━━━━━ SOURCE DATA ━━━━━

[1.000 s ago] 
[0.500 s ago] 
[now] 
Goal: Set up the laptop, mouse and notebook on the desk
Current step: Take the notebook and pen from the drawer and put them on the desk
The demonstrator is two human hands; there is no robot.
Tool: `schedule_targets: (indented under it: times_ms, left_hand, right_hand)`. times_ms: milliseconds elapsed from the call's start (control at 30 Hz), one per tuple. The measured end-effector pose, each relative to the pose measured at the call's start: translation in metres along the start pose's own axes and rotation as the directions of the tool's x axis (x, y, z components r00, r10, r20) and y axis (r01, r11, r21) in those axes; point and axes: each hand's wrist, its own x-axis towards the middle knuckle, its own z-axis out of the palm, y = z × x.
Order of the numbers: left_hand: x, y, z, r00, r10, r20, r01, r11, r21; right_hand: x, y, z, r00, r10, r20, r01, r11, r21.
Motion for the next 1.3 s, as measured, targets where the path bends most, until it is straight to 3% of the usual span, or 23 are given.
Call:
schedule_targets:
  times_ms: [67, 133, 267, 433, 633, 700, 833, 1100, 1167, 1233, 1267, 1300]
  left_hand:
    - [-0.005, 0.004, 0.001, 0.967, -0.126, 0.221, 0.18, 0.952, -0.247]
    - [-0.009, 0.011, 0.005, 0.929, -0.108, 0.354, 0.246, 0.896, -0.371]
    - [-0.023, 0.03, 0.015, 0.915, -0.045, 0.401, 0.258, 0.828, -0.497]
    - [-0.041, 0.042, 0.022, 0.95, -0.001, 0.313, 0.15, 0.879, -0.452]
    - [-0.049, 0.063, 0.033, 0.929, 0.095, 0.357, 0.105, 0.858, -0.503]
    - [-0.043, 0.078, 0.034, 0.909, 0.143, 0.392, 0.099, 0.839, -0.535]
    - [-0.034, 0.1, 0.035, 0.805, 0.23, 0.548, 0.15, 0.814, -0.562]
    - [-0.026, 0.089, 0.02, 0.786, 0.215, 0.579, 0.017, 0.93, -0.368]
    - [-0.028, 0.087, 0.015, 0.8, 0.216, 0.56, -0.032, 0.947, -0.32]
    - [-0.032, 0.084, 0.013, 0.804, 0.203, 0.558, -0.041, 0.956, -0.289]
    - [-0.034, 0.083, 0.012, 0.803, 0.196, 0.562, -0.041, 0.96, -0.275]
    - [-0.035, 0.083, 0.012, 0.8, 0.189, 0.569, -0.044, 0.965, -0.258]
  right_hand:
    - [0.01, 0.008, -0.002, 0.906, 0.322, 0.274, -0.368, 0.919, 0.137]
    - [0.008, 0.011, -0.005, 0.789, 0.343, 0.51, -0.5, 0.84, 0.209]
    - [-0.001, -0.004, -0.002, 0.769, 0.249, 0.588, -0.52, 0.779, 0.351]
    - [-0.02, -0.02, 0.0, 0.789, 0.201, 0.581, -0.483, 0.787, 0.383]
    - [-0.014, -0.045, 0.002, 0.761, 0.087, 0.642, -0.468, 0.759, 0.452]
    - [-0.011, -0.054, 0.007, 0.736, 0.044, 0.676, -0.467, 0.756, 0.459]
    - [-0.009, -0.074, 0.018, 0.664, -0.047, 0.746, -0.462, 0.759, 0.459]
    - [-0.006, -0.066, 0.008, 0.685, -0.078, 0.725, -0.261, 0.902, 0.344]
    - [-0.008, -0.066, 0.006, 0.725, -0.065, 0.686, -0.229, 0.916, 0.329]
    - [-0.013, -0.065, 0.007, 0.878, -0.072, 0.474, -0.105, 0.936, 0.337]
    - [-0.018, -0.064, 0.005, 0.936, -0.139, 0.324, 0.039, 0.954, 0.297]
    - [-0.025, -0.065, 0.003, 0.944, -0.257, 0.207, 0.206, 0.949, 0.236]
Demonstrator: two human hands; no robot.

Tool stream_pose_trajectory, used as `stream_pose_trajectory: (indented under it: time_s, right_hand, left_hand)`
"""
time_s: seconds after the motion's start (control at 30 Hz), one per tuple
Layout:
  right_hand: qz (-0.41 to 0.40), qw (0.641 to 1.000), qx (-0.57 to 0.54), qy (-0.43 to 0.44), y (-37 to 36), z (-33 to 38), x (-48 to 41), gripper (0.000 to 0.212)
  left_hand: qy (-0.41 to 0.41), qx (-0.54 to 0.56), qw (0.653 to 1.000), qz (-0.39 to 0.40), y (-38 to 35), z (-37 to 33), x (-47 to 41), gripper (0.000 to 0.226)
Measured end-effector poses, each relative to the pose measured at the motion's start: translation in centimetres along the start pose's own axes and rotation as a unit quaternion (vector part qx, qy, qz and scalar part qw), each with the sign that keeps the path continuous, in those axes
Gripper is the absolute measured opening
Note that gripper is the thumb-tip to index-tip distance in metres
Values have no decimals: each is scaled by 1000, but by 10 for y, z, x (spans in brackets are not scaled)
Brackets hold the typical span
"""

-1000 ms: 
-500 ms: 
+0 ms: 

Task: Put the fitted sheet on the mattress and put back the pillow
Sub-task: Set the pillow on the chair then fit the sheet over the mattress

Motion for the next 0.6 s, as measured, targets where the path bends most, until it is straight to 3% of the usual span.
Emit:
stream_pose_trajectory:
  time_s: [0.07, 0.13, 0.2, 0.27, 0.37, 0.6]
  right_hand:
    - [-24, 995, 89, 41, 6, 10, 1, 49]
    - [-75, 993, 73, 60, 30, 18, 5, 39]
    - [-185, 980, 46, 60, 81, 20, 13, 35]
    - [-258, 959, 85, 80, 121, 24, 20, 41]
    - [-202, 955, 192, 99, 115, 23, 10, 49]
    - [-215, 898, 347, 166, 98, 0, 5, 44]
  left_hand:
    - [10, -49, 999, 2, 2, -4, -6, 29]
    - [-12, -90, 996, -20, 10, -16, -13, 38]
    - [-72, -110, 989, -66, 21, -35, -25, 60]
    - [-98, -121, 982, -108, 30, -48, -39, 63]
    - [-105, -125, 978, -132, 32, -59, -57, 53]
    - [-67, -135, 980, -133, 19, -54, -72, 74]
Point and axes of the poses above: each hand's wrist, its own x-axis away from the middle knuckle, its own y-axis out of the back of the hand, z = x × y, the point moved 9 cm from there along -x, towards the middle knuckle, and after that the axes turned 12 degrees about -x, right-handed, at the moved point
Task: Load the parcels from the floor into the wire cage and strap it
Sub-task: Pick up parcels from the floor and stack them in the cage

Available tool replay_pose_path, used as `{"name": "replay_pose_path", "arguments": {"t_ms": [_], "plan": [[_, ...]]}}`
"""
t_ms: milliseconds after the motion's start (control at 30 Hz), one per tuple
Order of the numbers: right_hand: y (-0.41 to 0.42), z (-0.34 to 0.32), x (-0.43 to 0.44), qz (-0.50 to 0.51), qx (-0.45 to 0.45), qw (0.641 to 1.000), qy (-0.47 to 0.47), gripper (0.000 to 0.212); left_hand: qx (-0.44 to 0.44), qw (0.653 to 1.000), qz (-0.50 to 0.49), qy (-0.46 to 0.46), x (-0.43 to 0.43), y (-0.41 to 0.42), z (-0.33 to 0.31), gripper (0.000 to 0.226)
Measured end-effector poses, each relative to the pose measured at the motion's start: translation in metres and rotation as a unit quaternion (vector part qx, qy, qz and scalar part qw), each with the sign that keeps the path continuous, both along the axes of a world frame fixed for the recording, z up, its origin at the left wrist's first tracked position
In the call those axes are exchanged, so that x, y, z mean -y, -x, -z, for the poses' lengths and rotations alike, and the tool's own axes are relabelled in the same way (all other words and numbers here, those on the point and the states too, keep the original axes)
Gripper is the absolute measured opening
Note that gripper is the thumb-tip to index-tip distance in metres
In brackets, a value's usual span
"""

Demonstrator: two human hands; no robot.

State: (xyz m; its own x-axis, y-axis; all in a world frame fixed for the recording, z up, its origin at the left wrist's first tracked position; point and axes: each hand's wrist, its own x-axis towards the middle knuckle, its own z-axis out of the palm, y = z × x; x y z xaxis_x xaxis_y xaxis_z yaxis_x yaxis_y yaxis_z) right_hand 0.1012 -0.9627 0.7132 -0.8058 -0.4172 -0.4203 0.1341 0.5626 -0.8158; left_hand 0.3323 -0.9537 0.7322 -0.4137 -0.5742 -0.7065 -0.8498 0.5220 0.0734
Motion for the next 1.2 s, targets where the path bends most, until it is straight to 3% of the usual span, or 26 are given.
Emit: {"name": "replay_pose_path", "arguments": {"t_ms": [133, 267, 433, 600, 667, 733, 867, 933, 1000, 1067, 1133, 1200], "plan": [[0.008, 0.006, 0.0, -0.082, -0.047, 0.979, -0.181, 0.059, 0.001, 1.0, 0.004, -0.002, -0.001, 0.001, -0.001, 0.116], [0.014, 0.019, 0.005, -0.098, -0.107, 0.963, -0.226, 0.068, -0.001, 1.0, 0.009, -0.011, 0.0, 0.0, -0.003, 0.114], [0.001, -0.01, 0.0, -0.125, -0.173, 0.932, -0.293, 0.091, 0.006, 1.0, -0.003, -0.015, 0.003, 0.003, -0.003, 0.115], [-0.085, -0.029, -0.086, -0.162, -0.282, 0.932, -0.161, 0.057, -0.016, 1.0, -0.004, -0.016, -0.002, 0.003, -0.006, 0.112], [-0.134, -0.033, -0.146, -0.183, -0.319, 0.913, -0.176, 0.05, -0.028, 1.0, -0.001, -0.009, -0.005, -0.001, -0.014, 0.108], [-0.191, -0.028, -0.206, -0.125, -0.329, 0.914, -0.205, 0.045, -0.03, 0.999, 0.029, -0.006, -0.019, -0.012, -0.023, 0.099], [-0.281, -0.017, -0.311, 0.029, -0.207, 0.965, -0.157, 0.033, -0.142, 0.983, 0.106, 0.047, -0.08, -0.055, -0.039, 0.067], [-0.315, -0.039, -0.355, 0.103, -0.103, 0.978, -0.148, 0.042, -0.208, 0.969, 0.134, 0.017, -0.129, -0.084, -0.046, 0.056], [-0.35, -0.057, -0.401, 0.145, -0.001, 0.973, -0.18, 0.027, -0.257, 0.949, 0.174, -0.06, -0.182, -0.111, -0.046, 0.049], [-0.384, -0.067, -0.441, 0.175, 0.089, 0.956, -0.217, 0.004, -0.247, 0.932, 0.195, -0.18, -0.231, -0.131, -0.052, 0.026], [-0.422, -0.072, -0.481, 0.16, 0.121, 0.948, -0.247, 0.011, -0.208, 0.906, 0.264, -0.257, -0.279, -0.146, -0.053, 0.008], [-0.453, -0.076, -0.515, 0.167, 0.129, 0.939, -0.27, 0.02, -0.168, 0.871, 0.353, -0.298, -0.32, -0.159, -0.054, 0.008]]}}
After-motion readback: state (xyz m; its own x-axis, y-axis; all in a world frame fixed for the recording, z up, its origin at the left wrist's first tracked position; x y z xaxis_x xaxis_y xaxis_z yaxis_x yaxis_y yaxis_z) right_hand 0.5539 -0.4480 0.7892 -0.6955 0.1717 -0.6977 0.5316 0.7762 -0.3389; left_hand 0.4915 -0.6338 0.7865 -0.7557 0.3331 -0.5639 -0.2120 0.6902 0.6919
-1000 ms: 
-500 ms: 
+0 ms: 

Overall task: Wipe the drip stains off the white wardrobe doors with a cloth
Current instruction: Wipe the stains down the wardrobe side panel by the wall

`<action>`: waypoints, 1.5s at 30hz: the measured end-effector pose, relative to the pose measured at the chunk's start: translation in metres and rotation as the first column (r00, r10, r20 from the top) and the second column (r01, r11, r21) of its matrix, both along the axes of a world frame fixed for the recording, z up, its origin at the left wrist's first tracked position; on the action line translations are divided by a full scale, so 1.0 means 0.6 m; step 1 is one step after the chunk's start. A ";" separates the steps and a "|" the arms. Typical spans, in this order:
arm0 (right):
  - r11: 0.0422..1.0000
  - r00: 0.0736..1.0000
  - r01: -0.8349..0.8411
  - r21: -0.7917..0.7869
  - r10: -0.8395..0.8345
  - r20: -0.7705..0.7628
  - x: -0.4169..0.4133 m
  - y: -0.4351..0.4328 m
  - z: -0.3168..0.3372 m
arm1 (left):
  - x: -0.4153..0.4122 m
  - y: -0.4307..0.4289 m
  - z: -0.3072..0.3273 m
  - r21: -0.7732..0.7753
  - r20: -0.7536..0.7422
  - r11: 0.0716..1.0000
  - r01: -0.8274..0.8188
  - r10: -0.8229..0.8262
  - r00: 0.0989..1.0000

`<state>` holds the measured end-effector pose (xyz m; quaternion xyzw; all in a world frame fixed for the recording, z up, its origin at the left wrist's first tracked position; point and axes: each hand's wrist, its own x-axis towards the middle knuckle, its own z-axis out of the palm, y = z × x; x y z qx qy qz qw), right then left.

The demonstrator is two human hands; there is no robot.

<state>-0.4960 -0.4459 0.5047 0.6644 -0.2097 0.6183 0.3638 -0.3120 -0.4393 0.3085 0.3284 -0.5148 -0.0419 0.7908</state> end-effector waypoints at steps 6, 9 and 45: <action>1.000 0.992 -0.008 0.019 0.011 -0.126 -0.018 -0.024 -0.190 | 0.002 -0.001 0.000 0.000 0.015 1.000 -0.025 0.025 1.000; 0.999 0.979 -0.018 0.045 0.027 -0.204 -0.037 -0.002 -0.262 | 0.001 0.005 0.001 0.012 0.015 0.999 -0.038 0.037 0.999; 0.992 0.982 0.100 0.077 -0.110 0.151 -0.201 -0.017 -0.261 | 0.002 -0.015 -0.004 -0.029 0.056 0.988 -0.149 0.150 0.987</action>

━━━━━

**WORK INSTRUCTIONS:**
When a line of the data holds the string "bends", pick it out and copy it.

**OUTPUT FOR THIS EXERCISE:**
Motion for the next 1.3 s, as measured, targets where the path bends most, until it is straight to 3% of the usual span, or 23 are given.
Motion for the next 0.6 s, as measured, targets where the path bends most, until it is straight to 3% of the usual span.
Motion for the next 1.2 s, targets where the path bends most, until it is straight to 3% of the usual span, or 26 are given.

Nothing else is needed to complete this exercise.